TASK ITEM ▸ Return each line below holding the string "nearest".

Saved entries

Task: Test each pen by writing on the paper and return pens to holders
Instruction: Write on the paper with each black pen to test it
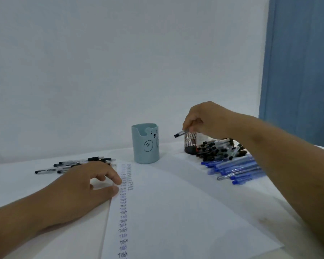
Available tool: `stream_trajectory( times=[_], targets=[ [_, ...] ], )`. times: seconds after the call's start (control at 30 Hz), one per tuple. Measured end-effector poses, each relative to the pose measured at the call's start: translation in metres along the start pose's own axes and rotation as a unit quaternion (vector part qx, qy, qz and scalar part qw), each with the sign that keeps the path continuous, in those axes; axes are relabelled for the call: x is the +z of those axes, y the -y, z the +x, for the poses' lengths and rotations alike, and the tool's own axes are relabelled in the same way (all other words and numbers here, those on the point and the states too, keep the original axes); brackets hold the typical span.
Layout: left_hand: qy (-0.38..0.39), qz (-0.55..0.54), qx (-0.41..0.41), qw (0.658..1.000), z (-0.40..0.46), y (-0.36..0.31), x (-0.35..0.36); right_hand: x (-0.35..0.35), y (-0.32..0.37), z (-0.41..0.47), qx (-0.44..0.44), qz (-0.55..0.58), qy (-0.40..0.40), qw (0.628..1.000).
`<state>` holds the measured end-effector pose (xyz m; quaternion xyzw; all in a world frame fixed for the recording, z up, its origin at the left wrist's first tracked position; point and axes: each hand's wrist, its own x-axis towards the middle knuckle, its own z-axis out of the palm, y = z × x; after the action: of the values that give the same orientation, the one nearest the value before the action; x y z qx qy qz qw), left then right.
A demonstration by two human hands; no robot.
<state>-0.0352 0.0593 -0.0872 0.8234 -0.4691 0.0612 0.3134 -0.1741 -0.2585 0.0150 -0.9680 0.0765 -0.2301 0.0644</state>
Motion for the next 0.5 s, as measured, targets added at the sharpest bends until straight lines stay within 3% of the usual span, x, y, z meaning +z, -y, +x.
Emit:
stream_trajectory(
  times=[0.5],
  targets=[
    [-0.003,0.017,0.030,0.999,0.005,0.017,0.007,-0.009,-0.063,-0.015,0.128,0.007,0.059,0.990]
  ],
)
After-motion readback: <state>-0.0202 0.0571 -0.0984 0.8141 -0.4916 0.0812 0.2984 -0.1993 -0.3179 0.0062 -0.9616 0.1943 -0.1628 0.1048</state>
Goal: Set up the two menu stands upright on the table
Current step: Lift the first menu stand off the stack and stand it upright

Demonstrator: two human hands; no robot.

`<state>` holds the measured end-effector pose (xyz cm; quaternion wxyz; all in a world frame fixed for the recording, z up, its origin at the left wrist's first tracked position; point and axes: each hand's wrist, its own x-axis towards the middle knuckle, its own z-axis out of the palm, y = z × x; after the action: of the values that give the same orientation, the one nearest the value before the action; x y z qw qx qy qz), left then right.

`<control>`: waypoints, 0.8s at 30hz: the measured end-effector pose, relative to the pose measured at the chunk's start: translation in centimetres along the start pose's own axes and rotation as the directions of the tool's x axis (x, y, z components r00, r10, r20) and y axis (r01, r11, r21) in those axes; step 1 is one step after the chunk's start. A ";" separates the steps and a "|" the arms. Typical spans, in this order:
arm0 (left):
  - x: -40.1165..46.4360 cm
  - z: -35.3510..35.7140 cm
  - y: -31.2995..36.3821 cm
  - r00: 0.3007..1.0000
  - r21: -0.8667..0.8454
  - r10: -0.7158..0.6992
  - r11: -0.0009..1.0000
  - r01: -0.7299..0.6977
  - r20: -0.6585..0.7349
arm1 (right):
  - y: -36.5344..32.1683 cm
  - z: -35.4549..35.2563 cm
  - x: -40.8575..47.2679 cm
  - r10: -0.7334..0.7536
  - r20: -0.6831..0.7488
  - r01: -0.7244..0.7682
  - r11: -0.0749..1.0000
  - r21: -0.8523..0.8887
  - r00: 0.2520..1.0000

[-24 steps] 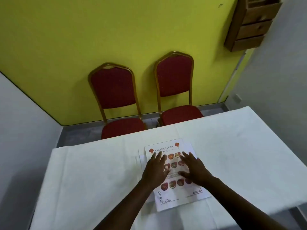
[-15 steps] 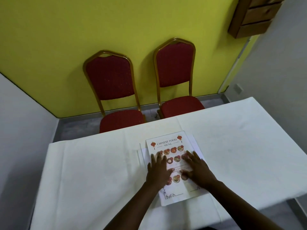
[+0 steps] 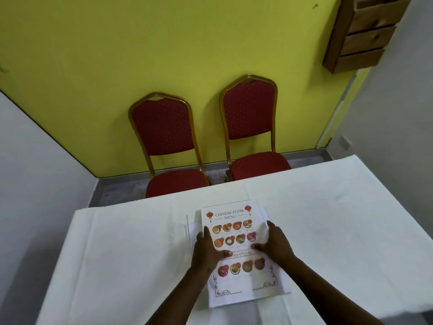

ANSWER TO THE PROBLEM ▸
`<state>` holds the measured end-effector pose (xyz m; quaternion xyzw; all in a world frame fixed for the recording, z up, its origin at the left wrist's first tracked position; point and axes: each hand's wrist, its own x-axis towards the middle knuckle, its own z-axis out of the palm, y = z × x; after the action: of the values that give the same orientation, the one nearest the value before the action; x y z qx qy qz qw), left then right.
`<state>` holds the measured end-effector pose (xyz cm; quaternion wxyz; all in a world frame fixed for the recording, z up, its origin at the left wrist's first tracked position; point and axes: each hand's wrist, its own x-axis towards the middle knuckle, its own z-axis out of the palm, y = z × x; after the action: of the values that give the same orientation, the one nearest the value before the action; x y z qw qx qy qz), left then right.

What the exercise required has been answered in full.